Reductors implemented in GUIDE  
The way of reducing a population is implemented in GUIDE under the idea of "Reductors". Five of them are implemented: Sequential, Random, Deterministic Tournament, Stochastic Tournament and Evolution Programming Tournament. The first 4 are identical to the ones with the same name described in the Selectors explanation. The fifth (Evolution Programming Tournament) is described here.
Represented in GUIDE by the constant EP_TOURNAMENT and with a String descriptor: "E.P. Trn.", it proceeds by taking the union of the initial population with the intermediate one. For each individual a in this (double) population q individuals are chosen at random and compared with a, with respect with fitness values. This gives a new value for a, the rank of this tournament. Once all individuals have been assigned values, a deterministic algorithm chooses the survivors. GUIDE expects the application to specify the value of q. A typical value is 10.
Default Parameters  
  1. Population
    TO FINISH. Those parameters are NOT GOOD
    size = 100
  2. GUIDE assumes the problem is of type Minimization (i.e., lower fitnesses are better)
  3. the criterium stop is set at 500 generations
  4. 10 per cent of the initial population will go down directly to the final population (so elitism=.1)
  5. 85 percent of the initial pop is fertile (so the parents are chosen from there)
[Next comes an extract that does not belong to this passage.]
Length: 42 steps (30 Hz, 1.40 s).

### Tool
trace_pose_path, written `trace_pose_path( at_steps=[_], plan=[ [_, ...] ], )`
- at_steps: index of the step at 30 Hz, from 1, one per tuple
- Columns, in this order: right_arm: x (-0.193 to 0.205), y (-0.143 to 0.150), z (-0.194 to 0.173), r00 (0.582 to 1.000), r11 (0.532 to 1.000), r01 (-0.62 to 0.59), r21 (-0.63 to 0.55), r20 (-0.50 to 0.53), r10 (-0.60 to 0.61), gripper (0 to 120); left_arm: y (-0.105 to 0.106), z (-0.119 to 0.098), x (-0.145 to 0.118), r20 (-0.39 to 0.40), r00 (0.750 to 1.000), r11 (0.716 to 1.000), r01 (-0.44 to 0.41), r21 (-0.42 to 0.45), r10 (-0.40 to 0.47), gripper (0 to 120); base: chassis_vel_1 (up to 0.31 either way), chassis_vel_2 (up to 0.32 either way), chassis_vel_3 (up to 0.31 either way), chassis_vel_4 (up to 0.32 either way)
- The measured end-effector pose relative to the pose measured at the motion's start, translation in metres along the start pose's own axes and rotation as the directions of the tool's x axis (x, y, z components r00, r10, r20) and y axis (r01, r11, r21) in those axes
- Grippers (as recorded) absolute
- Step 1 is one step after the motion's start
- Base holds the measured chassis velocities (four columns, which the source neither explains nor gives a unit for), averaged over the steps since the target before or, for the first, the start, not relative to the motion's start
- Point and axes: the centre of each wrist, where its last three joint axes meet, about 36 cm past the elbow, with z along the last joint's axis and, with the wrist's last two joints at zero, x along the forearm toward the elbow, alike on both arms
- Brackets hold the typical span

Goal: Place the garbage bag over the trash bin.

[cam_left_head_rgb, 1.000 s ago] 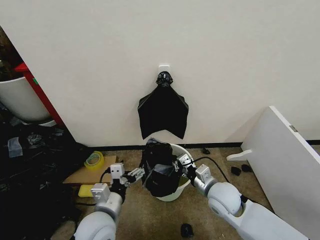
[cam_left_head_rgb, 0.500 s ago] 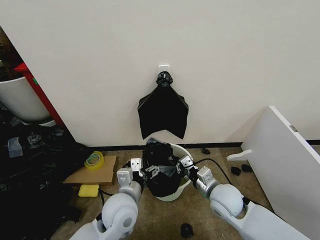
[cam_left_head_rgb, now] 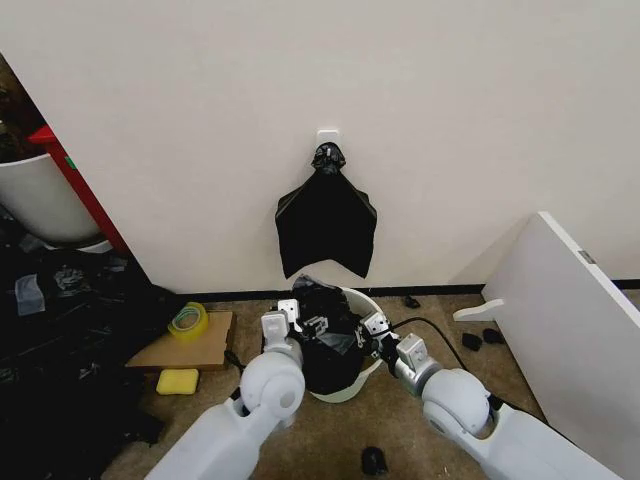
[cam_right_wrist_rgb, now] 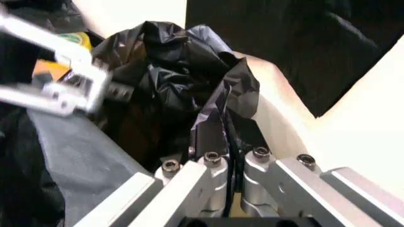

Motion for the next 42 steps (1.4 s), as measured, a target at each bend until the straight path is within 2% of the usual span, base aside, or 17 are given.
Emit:
trace_pose_path(
  at_steps=[10,12,13,16,17,18,19,25,36,42],
  plan=[
    [-0.001,0.000,0.000,1.000,1.000,-0.005,-0.004,0.001,0.005,0,0.000,-0.003,-0.017,-0.049,0.997,0.998,0.062,0.009,-0.061,93,0.000,0.000,0.000,0.000],
    [-0.001,0.000,-0.001,1.000,1.000,-0.005,-0.006,0.002,0.005,0,0.001,-0.006,-0.020,-0.052,0.996,0.998,0.068,0.018,-0.067,85,0.000,0.000,0.000,0.000],
    [-0.001,0.000,-0.001,1.000,1.000,-0.005,-0.006,0.002,0.005,0,0.001,-0.006,-0.020,-0.052,0.996,0.998,0.068,0.018,-0.067,85,0.000,0.000,0.000,0.000],
    [-0.001,0.001,0.000,1.000,1.000,-0.006,-0.007,0.001,0.006,0,0.007,-0.010,-0.022,-0.045,0.996,0.996,0.078,0.035,-0.076,72,0.000,0.000,0.000,0.000],
    [-0.001,0.001,0.000,1.000,1.000,-0.006,-0.007,0.001,0.006,0,0.007,-0.010,-0.022,-0.045,0.996,0.996,0.078,0.035,-0.076,72,0.000,0.000,0.000,0.000],
    [-0.001,0.000,0.000,1.000,1.000,-0.007,-0.006,0.000,0.007,0,0.010,-0.012,-0.020,-0.037,0.996,0.996,0.080,0.038,-0.078,64,0.000,0.000,0.000,0.000],
    [-0.001,0.000,0.000,1.000,1.000,-0.007,-0.005,0.000,0.007,0,0.013,-0.014,-0.020,-0.034,0.996,0.996,0.082,0.039,-0.081,63,0.000,0.000,0.000,0.000],
    [-0.003,-0.003,-0.004,1.000,1.000,-0.012,-0.012,0.007,0.012,0,0.022,-0.018,-0.021,-0.045,0.996,0.995,0.081,0.055,-0.079,79,0.000,0.000,0.000,0.000],
    [-0.003,-0.002,-0.006,1.000,1.000,-0.010,-0.021,0.000,0.010,0,0.026,-0.021,-0.026,-0.093,0.994,0.995,0.057,0.087,-0.049,81,0.000,0.000,0.000,0.000],
    [-0.004,0.003,-0.008,1.000,0.998,-0.008,-0.061,0.001,0.008,0,0.028,-0.020,-0.029,-0.116,0.993,0.994,0.043,0.098,-0.031,58,0.000,0.000,0.000,0.000]
  ],
)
  6. 33 percent of the fertile population will conform the parent population. The way of choosing is by Tournament, size 2
  7. Mutation rate on parents: .1
  8. Crossover probability: .85
  9. Offspring population is 50 per cent as big in size as the parent population
  10. There is an intermediate population that is formed by the sum of 50 per cent of the offspring population, chosen by Tournament, size 2, plus 75 per cent of the non-elite population, chosen by tournament, size 2
  11. Finally, the Final population is chosen with the sum of the Elite (10 percent of the initial population), plus the rest coming from the intermediate population, chosen Sequentially.
Miscellanous  
Details about the Evolution Engine in EO can be found on http://www.lri.fr/~marc/EO/eo/tutorial/html/eoEngine.html

Bibliography

[1]
Thomas Bäck. Selective pressure in evolutionary algorithms: A characterization of selection mechanisms, 1994.
[2]
J. H. Holland. Adaptation in Natural and Artificial Systems. University of Michigan Press, Ann Arbor, 1975.
[3]
J. E. Baker. Adaptive selection methods for genetic algorithms. In J. J. Grefenstette, editor, Proc. of the 1st International Conference on genetic Algorithms and Their Applications, pages 101-111, Hillsdale, NJ, 1985. Lawrence Erlbaum Associates.